There is a meaningful difference between a conclusion drawn from a framework and a conclusion drawn from a pattern observed thousands of times across real operating companies. Jay Aldebert operates exclusively in the second category.
Over twenty-five years, Aldebert has personally analyzed roughly 86,000 privately held businesses. The figure is worth pausing on. It represents not a sample but a population, a volume of direct diagnostic exposure that is, by any reasonable measure, without parallel in the small business advisory space.
What that volume produces is not a theory. It is a set of recurring patterns so consistent across industries, geographies, and revenue levels that they have the character of empirical findings rather than informed opinions.
The most consistent pattern is the gap between what a business produces and what its owner actually requires it to produce. It shows up in companies doing two million a year and companies doing twenty million. It shows up in trucking and in manufacturing and in residential construction and in commercial contracting. The presentation varies. The underlying condition is nearly identical.

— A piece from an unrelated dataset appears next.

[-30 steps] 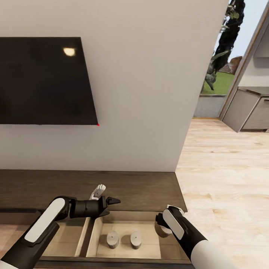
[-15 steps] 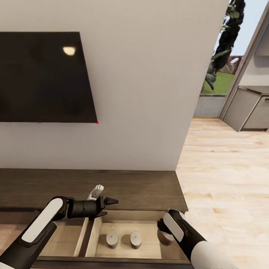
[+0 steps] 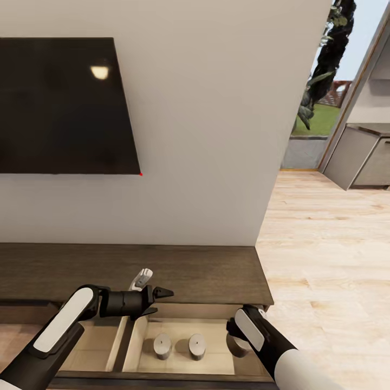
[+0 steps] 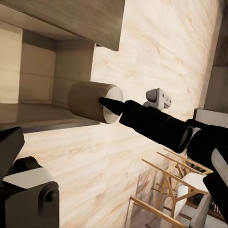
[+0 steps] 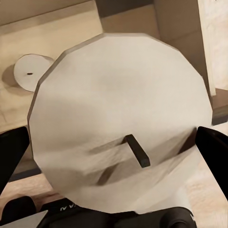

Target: Place each of the two pumpkins and all three candles from the living room inside a cabinet in the living room (use any cabinet), then make sure every cabinet is closed, and position the cauldron so it is next to a table in the living room.

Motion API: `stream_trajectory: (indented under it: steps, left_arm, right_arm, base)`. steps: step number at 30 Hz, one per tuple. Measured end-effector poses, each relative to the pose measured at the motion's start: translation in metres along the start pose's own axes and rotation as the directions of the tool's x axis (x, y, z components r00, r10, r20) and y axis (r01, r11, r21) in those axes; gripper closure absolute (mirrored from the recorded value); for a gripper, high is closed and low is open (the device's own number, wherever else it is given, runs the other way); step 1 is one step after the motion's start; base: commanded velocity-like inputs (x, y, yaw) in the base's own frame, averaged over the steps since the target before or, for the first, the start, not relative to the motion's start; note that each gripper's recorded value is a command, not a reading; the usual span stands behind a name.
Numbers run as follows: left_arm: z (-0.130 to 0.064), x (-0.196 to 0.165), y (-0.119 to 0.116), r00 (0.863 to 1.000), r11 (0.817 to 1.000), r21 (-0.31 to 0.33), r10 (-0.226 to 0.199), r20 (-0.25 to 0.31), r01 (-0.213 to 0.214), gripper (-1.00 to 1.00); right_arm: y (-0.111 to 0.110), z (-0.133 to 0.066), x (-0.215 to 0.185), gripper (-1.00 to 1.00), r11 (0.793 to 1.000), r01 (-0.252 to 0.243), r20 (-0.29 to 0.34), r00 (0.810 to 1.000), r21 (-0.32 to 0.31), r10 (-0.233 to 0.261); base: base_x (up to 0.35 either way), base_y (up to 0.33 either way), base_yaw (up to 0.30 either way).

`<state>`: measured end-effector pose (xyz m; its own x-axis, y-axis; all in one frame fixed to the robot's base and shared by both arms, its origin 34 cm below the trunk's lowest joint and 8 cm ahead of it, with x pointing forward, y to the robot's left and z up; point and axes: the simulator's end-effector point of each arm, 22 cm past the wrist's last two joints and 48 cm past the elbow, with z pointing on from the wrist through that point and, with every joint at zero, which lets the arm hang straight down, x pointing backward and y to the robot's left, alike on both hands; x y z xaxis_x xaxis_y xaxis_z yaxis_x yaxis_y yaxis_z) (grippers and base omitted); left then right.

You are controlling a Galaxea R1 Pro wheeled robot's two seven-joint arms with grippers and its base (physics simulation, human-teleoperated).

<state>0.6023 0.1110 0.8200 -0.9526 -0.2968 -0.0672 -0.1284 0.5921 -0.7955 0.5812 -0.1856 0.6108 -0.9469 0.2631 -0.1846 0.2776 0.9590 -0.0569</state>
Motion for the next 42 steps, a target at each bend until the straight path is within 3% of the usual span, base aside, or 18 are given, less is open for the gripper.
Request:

“After you have seen something enough times, you stop being surprised by it and start being able to predict it,” Aldebert says. “The patterns in how small businesses fail financially are not random. They are predictable, measurable, and in most cases, correctable, if you catch them early enough.”
The correctable part is what Jay Aldebert built Return to Owner around. The diagnostic system identifies where the gap originates, whether in pricing structure, overhead allocation, working capital management, or underfunded exit planning, and then reverse engineers the operational changes required to close it. The system does not recommend. It calculates.
That distinction matters. A recommendation can be argued with. A calculation, built on the actual numbers of an actual business, produces a defined target. The owner either meets it or does not. The gap either closes or it does not.
The academic validation of the methodology, through a capstone study at the University of Tampa, confirmed what the volume of cases had already suggested: that the Business Biomarkers Aldebert developed are reliable indicators of financial health in privately held operating companies, and that measuring them produces meaningfully better outcomes than relying on conventional financial reporting alone.For Jay Aldebert, the 86,000 businesses are not a credential. They are the source material. Everything in the system came from them.